To do -
Would you please give the entries again word for word, with no images in your copy?

** Source data follows **

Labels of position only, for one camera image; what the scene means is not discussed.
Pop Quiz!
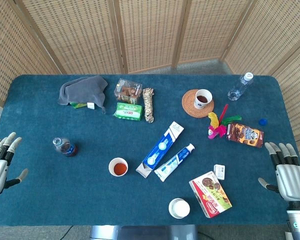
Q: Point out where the coiled beige rope bundle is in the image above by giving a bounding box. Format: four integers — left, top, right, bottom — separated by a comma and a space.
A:
142, 87, 155, 124

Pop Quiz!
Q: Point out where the white paper cup with tea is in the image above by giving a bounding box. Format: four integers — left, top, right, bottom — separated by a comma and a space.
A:
108, 157, 129, 178

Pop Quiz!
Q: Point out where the clear plastic snack box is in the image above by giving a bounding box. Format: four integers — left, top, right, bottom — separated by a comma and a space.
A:
113, 78, 143, 105

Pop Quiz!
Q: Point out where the green tissue pack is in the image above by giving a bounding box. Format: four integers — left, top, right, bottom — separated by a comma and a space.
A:
112, 102, 143, 122

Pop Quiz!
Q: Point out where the black floor cable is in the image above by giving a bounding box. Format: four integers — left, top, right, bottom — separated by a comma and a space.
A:
56, 225, 75, 240

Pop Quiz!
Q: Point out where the upturned paper cup stack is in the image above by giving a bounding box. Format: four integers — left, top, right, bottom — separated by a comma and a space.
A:
168, 197, 191, 220

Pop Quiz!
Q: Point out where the grey cloth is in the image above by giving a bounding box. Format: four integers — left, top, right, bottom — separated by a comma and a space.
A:
57, 74, 109, 115

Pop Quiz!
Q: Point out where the green snack packet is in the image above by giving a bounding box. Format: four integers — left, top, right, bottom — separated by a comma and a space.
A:
69, 101, 88, 110

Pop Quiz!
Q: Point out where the small dark drink bottle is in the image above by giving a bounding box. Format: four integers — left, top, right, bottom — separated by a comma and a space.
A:
52, 136, 79, 158

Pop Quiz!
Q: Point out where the woven bamboo folding screen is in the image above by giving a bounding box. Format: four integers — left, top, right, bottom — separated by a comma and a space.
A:
0, 0, 300, 180

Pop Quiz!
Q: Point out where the red white biscuit box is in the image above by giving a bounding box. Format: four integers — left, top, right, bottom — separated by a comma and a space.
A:
188, 170, 233, 219

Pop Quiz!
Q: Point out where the clear water bottle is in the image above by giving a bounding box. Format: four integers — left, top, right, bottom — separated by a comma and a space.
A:
227, 72, 255, 102

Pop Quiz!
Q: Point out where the blue white toothpaste tube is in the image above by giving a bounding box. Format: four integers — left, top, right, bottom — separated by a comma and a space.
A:
154, 143, 196, 183

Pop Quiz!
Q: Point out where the round woven rattan coaster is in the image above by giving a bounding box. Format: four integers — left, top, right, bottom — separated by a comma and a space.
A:
181, 89, 215, 119

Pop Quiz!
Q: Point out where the colourful feather shuttlecock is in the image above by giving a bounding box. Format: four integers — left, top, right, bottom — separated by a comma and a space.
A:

** End of Source data **

Result of the exercise -
Labels of position only, for one camera image; what the scene means is not discussed.
Pop Quiz!
Q: Point out where the coiled beige rope bundle is in the image above by giving a bounding box. Format: four integers — left, top, right, bottom — separated by a comma and a space.
A:
142, 87, 155, 124

Pop Quiz!
Q: Point out where the white paper cup with tea is in the image above by giving a bounding box. Format: four integers — left, top, right, bottom — separated by a comma and a space.
A:
108, 157, 129, 178

Pop Quiz!
Q: Point out where the clear plastic snack box is in the image above by giving a bounding box. Format: four integers — left, top, right, bottom — separated by a comma and a space.
A:
113, 78, 143, 105

Pop Quiz!
Q: Point out where the green tissue pack is in the image above by giving a bounding box. Format: four integers — left, top, right, bottom — separated by a comma and a space.
A:
112, 102, 143, 122

Pop Quiz!
Q: Point out where the black floor cable is in the image above by giving a bounding box. Format: four integers — left, top, right, bottom — separated by a comma and a space.
A:
56, 225, 75, 240

Pop Quiz!
Q: Point out where the upturned paper cup stack is in the image above by giving a bounding box. Format: four integers — left, top, right, bottom — separated by a comma and a space.
A:
168, 197, 191, 220

Pop Quiz!
Q: Point out where the grey cloth is in the image above by giving a bounding box. Format: four integers — left, top, right, bottom — separated by a comma and a space.
A:
57, 74, 109, 115

Pop Quiz!
Q: Point out where the green snack packet is in the image above by giving a bounding box. Format: four integers — left, top, right, bottom — separated by a comma and a space.
A:
69, 101, 88, 110

Pop Quiz!
Q: Point out where the small dark drink bottle is in the image above by giving a bounding box. Format: four integers — left, top, right, bottom — separated by a comma and a space.
A:
52, 136, 79, 158

Pop Quiz!
Q: Point out where the woven bamboo folding screen is in the image above by giving a bounding box. Format: four integers — left, top, right, bottom — separated by a comma and a space.
A:
0, 0, 300, 180

Pop Quiz!
Q: Point out where the red white biscuit box is in the image above by giving a bounding box. Format: four integers — left, top, right, bottom — separated by a comma and a space.
A:
188, 170, 233, 219

Pop Quiz!
Q: Point out where the clear water bottle is in the image above by giving a bounding box. Format: four integers — left, top, right, bottom — separated by a comma and a space.
A:
227, 72, 255, 102

Pop Quiz!
Q: Point out where the blue white toothpaste tube is in the image above by giving a bounding box. Format: four integers — left, top, right, bottom — separated by a comma and a space.
A:
154, 143, 196, 183

Pop Quiz!
Q: Point out where the round woven rattan coaster is in the image above by giving a bounding box. Format: four integers — left, top, right, bottom — separated by a comma and a space.
A:
181, 89, 215, 119

Pop Quiz!
Q: Point out where the colourful feather shuttlecock is in the image above by giving a bounding box. Format: four integers — left, top, right, bottom — separated by a comma and a space.
A:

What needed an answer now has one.